DNA fragmentation analysis by agarose gel electrophoresis. The DNA profiles for untreated or HePC-treated L. donovani promastigotes after 24 h of incubation at 26°C are shown. Lane M, molecular size marker (pb, base pairs). WT promastigotes were untreated (lane 1) or were exposed to 10 μM (lane 2), 20 μM (lane 3), or 40 μM HePC (lane 4); HePC-R40 promastigotes were untreated (lane 5) or were exposed to 20 μM (lane 6), 40 μM (lane 7), or 80 μM HePC (lane 8). The results are representative of those from three independent experiments.

FIG. 4.

Cell size and analysis of DNA content by flow cytometry of untreated or HePC-treated L. donovani promastigotes after 24 h of incubation at 26°C. The light-scattering properties (A) and the DNA fragmentation (B) of WT promastigotes untreated (A1 and B1) or exposed to 40 μM HePC (A2 and B2) and of HePC-R40 promastigotes untreated (A3 and B3) or exposed to 40 μM HePC (A4 and B4) are shown. Cells containing amounts of DNA found in the sub-G₁ peak region (pseudohypodiploid cells) are in region M₁, and their percentages were calculated for each histogram. The data are representative of those from at least six independent experiments. SSC-H, side scatter; FSC-H, forward scatter; FL3-H, fluorescence intensity.

FIG. 5.

DNA fragmentation analysis by flow cytometry.

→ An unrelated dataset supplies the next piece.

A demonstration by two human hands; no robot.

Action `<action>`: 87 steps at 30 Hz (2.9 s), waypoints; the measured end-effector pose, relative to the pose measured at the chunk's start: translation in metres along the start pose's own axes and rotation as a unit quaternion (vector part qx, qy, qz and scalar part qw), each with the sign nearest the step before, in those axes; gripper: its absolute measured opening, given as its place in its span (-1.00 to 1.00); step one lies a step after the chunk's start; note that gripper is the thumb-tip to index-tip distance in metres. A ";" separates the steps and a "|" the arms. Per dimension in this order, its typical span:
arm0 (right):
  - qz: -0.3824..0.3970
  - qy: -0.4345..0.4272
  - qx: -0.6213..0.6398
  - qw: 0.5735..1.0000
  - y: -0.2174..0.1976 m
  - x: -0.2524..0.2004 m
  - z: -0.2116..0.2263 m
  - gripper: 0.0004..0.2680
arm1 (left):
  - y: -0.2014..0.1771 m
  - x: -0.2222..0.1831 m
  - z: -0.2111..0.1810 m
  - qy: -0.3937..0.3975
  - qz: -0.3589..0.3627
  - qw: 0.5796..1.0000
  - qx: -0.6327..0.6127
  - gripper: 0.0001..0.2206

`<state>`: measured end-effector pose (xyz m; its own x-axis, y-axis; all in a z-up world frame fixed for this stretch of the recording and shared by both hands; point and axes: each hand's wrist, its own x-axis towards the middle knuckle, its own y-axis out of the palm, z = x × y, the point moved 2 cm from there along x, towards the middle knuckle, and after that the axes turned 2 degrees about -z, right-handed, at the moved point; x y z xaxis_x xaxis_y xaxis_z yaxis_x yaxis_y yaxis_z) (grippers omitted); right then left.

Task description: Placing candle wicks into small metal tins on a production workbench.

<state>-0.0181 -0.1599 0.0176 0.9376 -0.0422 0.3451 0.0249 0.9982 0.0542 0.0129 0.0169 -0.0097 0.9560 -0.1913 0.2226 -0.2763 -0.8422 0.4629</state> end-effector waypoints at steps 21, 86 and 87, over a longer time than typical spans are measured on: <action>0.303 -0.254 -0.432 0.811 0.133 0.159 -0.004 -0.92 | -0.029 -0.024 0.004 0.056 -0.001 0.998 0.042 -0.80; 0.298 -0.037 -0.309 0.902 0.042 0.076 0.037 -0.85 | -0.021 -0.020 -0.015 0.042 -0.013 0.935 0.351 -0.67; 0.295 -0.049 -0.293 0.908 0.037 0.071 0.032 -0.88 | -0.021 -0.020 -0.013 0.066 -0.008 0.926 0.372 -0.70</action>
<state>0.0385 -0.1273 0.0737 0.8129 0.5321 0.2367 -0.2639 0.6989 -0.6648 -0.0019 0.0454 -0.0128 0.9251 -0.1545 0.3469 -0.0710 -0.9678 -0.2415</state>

The percentages of pseudohypodiploid cells of either WT promastigotes (top) or HePC-R40 promastigotes (bottom) were determined after 24 h (open bars) or 48 h (closed bars) of incubation at 26°C in the absence or presence of different concentrations of HePC. The data are the means of five independent experiments, and standard deviations are represented by errors bars.

FIG. 6.

Phosphatidylserine exposure analysis by flow cytometry. The percentages of annexin V-FITC-positive WT promastigotes (top) or HePC-R40 promastigotes (bottom) were determined after 24 h (open bars) or 48 h (closed bars) of incubation at 26°C in the absence or presence of 40 μM HePC. The data are the means of three independent experiments, and standard deviations are represented by errors bars.

FIG. 7.

Effects of protease inhibitors on HePC-induced DNA fragmentation in WT promastigotes. Parasites were incubated for 2 h in the presence or absence of the protease inhibitors z-VAD-fmk, Boc-D-fmk, or E64 (100 μM), calpain inhibitor I (20 μM), or lactacystin (50 μM) prior to the addition of HePC (40 μM). Promastigotes were incubated for an additional 24 h at 26°C. The percentage of pseudohypodiploid cells was determined by flow cytometry analysis. The data are the means of three independent experiments, and standard deviations are represented by errors bars.